Abstract—In this paper, we propose a novel microarchitectural technique for run-time power-gating caches of GPUs to save leakage energy. The L1 cache (private to a core) can be put in a low-leakage sleep mode when there are no ready threads to be scheduled, and the L2 cache can be put in sleep mode when there is no memory request. The sleep mode is state-retentive, which precludes the necessity to flush the caches after they are woken up. The primary reason for the effectiveness of our technique lies in the fact that the latency of detecting cache inactivity, putting a cache to sleep and waking it up before it is accessed, is completely hidden microarchitecturally. The technique incurs insignificant overheads in terms of power and area. Experiments were performed using the GPGPU-Sim simulator on benchmarks that were set up using the CUDA framework. The power and latency modeling of the cache arrays for measuring the wake-up latency and the break-even periods is performed using a 32-nm SOI IBM technology model. Based on experiments on 16 different GPU workloads, the average energy savings achieved by the proposed technique is 54%.

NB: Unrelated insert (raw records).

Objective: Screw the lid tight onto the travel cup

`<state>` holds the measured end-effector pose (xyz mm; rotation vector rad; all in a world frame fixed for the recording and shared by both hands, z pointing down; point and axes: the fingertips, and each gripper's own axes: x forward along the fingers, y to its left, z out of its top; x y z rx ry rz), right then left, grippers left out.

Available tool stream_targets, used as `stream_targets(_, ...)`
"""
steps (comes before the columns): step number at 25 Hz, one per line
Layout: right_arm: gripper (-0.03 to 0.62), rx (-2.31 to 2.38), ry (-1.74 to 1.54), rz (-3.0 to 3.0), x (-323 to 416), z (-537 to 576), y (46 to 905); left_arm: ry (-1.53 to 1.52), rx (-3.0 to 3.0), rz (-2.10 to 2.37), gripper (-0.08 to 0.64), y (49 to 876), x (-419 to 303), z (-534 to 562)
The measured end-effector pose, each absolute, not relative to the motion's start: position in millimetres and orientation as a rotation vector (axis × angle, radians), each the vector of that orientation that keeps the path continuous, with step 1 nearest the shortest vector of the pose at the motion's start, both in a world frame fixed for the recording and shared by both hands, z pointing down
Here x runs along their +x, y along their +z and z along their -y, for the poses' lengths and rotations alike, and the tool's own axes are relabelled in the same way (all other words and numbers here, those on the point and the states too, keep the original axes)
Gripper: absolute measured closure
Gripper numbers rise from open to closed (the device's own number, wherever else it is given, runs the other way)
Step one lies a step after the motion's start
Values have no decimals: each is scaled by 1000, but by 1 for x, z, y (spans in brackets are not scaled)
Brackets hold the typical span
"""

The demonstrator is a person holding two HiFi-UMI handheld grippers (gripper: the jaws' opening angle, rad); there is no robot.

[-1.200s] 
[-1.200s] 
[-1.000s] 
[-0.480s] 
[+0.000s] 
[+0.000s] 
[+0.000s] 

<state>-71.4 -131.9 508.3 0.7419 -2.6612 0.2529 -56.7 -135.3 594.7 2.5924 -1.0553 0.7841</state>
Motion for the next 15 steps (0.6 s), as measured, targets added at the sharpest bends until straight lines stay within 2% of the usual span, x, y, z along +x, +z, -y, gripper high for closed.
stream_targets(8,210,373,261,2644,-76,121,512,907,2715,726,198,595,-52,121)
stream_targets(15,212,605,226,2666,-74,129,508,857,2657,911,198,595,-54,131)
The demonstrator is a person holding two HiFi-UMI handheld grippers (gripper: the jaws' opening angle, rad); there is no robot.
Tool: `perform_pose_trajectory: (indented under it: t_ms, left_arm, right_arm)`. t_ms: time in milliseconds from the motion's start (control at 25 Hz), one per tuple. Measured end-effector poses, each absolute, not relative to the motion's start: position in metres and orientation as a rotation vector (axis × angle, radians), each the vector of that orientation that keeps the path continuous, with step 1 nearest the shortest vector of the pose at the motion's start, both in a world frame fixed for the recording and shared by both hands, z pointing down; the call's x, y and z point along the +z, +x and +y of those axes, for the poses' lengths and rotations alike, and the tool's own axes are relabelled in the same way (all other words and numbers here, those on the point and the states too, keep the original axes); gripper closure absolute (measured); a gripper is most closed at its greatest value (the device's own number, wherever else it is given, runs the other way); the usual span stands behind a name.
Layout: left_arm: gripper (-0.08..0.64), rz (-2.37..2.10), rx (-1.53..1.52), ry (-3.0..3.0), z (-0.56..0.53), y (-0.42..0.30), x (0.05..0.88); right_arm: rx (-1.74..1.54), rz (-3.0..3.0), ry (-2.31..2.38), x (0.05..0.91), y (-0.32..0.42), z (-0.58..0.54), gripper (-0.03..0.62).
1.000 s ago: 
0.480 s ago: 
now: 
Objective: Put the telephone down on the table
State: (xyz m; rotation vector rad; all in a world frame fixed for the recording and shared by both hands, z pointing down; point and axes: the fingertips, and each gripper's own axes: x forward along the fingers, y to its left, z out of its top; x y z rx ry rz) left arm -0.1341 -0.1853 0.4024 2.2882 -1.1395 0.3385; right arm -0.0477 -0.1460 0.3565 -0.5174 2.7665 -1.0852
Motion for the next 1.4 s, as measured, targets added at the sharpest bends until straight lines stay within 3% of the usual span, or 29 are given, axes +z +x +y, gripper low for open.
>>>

Keywords – power-gating, GPU, cache, SRAM, leakage power

I. INTRODUCTION AND MOTIVATION

With ever-increasing demand for richer visual experience in computing tasks in all personal computing devices starting from PCs down to tablets and smartphones, graphics processing units (GPUs) are looking to become more pervasive in such devices. The current and future roadmap of the big x86 market players, Intel [2] and AMD [1], include client systems with CPUs and GPUs on the same die. The system-on-chip (SOC) modules for all the mobile platforms, particularly for the passively cooled (fanless) platforms, have to operate under extremely stringent thermal envelopes. Further, due to the demand for longer battery life, aggressive idle (leakage) power management techniques are also applied in these systems. At the core level, the biggest sources of leakage power in GPUs, much like CPUs, are the cache arrays.

In this work, a novel run-time microarchitectural technique is proposed to achieve savings in leakage energy in the caches of GPUs when they are idle during workload execution. Our proposed technique is based on the following salient features:

1. The latencies (mode-transition latency) to switch in and out of the low-leakage (sleep) mode are microarchitecturally hidden so there is no performance degradation in the execution of a workload.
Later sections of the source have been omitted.